[Assignment]:
Nothing but the lines from the one containing "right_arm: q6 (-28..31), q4" through the one containing "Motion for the", both included, should be given again, each exactly as written below.

[Extracted entries]:
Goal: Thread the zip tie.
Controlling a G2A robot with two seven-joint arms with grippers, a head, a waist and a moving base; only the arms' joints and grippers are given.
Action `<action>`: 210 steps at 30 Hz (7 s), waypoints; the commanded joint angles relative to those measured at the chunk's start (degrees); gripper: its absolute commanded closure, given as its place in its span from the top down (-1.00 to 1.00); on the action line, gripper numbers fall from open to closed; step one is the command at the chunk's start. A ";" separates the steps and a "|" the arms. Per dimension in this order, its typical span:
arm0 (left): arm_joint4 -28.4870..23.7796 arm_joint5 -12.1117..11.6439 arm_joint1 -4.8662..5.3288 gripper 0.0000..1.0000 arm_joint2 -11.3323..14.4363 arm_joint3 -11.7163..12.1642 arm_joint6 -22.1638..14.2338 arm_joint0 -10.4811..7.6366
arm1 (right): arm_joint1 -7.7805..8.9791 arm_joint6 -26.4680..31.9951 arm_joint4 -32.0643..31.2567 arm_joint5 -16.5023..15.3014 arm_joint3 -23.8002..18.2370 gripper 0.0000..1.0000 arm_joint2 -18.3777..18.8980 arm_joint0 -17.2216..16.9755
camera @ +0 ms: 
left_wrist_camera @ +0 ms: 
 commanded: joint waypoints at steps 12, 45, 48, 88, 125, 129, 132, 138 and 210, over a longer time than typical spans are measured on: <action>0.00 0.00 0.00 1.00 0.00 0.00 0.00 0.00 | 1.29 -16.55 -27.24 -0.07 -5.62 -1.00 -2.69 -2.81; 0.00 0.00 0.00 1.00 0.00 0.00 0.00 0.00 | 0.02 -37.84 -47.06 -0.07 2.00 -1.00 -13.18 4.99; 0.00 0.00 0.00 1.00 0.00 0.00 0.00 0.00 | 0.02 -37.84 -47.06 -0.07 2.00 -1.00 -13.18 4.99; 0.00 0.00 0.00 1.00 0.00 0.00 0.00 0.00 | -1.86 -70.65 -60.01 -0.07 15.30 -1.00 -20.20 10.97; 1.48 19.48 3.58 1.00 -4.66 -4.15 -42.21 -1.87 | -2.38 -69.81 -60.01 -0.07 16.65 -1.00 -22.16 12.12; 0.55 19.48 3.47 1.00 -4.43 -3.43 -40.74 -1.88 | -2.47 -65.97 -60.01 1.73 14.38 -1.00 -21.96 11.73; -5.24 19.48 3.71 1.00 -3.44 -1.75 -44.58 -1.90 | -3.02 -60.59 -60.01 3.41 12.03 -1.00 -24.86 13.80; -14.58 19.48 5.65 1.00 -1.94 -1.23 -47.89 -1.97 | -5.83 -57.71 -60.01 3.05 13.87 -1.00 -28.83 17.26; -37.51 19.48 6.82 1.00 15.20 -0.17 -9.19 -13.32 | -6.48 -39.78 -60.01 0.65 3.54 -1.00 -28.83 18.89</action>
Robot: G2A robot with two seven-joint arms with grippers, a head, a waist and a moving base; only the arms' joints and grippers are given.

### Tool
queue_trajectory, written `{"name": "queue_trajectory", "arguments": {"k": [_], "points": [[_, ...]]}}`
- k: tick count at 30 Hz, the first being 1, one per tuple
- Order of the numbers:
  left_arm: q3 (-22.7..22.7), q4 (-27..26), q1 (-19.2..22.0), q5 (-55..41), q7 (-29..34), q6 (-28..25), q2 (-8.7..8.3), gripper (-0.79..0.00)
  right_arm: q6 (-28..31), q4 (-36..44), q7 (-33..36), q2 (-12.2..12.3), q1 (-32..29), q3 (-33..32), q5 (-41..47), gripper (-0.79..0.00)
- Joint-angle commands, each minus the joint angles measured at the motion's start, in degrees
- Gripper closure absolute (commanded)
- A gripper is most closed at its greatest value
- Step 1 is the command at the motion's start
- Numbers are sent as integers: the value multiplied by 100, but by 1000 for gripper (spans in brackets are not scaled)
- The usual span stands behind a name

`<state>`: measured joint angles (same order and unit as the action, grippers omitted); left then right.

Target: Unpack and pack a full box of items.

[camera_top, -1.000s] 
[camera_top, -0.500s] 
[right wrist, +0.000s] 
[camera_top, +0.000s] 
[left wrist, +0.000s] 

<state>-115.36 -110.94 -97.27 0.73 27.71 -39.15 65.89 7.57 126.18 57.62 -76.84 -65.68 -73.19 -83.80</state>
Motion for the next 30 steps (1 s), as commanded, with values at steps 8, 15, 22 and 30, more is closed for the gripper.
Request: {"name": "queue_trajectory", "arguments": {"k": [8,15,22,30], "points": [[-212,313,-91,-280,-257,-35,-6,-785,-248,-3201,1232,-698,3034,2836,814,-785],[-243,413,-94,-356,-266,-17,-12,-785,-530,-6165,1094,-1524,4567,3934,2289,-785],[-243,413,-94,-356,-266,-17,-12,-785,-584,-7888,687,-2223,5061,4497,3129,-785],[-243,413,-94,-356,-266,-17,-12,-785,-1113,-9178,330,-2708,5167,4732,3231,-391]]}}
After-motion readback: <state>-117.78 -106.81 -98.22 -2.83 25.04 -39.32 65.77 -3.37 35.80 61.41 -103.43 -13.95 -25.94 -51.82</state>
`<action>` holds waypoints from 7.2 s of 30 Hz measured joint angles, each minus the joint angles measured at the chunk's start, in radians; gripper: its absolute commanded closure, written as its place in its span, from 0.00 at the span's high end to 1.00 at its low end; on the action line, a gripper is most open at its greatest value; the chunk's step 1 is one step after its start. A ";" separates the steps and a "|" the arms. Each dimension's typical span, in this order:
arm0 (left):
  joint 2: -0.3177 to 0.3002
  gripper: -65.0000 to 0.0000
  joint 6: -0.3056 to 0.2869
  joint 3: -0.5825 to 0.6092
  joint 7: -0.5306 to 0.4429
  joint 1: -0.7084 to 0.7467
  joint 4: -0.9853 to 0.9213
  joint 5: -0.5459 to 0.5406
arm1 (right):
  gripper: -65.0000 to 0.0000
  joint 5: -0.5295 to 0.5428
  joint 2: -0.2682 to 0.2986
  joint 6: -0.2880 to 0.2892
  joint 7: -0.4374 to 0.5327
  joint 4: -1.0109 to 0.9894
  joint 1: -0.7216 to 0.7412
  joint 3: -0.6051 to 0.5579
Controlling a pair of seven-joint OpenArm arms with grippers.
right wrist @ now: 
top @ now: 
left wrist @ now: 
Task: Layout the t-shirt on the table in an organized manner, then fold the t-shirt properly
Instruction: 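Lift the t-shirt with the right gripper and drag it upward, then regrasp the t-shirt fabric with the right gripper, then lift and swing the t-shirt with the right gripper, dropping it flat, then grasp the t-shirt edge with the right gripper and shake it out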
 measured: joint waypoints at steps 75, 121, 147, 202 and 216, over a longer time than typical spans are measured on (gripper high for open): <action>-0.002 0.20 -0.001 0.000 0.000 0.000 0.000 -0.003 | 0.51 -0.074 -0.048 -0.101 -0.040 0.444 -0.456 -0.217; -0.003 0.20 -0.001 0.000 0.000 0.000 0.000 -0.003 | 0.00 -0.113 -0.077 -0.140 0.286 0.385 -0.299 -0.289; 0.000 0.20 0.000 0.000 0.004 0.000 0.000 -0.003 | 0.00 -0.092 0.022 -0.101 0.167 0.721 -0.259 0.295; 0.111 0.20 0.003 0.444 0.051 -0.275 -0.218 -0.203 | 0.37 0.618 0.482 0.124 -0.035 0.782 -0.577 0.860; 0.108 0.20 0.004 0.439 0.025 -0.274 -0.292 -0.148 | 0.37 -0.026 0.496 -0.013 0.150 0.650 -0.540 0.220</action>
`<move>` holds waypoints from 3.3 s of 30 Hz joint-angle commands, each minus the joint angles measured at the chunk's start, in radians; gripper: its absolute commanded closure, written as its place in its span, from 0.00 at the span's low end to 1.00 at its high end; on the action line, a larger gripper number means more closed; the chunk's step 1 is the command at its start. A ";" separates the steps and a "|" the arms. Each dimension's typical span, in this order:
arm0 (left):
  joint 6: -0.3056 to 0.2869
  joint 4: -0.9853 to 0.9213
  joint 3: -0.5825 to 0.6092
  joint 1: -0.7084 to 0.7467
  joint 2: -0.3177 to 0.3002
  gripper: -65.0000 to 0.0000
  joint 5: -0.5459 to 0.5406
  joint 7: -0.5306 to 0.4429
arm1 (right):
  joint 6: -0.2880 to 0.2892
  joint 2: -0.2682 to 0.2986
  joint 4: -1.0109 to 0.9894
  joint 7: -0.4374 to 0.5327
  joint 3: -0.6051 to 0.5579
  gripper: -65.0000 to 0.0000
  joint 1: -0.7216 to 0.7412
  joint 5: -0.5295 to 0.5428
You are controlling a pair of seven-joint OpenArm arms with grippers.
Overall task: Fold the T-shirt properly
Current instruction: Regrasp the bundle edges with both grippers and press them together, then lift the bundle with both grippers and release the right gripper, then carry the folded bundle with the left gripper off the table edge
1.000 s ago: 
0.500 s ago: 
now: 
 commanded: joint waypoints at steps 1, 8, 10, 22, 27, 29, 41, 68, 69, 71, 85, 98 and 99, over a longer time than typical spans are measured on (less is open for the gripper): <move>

[Answer to this task]:
  right_arm: q6 (-28..31), q4 (-36..44), q7 (-33..36), q2 (-12.2..12.3), q1 (-32..29), q3 (-33..32), q5 (-41..47), gripper (-0.79..0.00)
- Joint-angle commands, each minus the joint angles measured at the motion's start, in degrees
- Gripper closure absolute (commanded)
- A gripper is most closed at its greatest value
- Step 1 is the command at the motion's start
- Numbers are sent as integers: the value multiplied by 100, but by 1000 for gripper (spans in brackets are not scaled)
- The usual span stands behind a name

`<state>`: measured joint angles (same order and unit as the action, grippers omitted); left then right.

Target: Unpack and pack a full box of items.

[camera_top, -1.000s] 
[camera_top, -0.500s] 
[right wrist, +0.000s] 
[camera_top, +0.000s] 
[left wrist, +0.000s] 

<state>-115.36 -110.94 -97.27 0.73 27.71 -39.15 65.89 7.57 126.18 57.62 -76.84 -65.68 -73.19 -83.80</state>
Motion for the next 30 steps (1 s), as commanded, with values at steps 8, 15, 22 and 30, more is closed for the gripper.

Above is the complete output.